#### [TRY IT]
In the listing beneath this line, copy exactly the lines starting with the one containing "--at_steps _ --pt" and going on through the one containing "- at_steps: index".

#### [DATA SEGMENT]

* * * * * * *

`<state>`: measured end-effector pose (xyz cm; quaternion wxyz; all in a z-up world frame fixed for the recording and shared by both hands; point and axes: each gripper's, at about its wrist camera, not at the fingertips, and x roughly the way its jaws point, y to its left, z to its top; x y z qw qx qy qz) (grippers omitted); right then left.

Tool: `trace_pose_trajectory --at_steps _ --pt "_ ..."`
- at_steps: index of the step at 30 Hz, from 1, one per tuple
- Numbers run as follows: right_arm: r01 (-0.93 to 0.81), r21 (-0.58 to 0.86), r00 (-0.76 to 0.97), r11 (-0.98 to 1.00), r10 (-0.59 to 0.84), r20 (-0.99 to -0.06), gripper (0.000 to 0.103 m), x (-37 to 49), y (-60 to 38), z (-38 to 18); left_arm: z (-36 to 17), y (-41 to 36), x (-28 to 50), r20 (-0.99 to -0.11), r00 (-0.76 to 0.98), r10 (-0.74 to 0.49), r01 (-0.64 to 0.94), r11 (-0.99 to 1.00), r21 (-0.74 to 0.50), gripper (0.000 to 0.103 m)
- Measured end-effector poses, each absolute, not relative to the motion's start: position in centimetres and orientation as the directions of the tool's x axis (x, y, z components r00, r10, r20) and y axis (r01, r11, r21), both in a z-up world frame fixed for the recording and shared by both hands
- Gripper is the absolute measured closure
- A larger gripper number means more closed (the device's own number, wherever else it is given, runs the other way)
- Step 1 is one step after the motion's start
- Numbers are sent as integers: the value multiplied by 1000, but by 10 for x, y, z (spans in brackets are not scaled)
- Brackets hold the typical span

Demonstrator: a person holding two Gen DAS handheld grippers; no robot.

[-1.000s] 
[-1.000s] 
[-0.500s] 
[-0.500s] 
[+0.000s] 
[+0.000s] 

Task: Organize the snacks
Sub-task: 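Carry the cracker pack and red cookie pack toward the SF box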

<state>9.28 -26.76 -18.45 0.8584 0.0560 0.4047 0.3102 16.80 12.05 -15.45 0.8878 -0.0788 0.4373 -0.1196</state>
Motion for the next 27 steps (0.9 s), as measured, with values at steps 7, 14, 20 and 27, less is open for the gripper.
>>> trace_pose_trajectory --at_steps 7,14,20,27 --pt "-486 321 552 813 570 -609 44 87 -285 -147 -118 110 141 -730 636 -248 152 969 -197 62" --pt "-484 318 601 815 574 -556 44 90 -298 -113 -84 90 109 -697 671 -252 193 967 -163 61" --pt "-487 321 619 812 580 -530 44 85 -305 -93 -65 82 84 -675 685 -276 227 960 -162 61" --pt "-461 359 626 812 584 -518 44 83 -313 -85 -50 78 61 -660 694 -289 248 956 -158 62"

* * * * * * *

#### [ANSWER BOX]
Tool: `trace_pose_trajectory --at_steps _ --pt "_ ..."`
- at_steps: index of the step at 30 Hz, from 1, one per tuple

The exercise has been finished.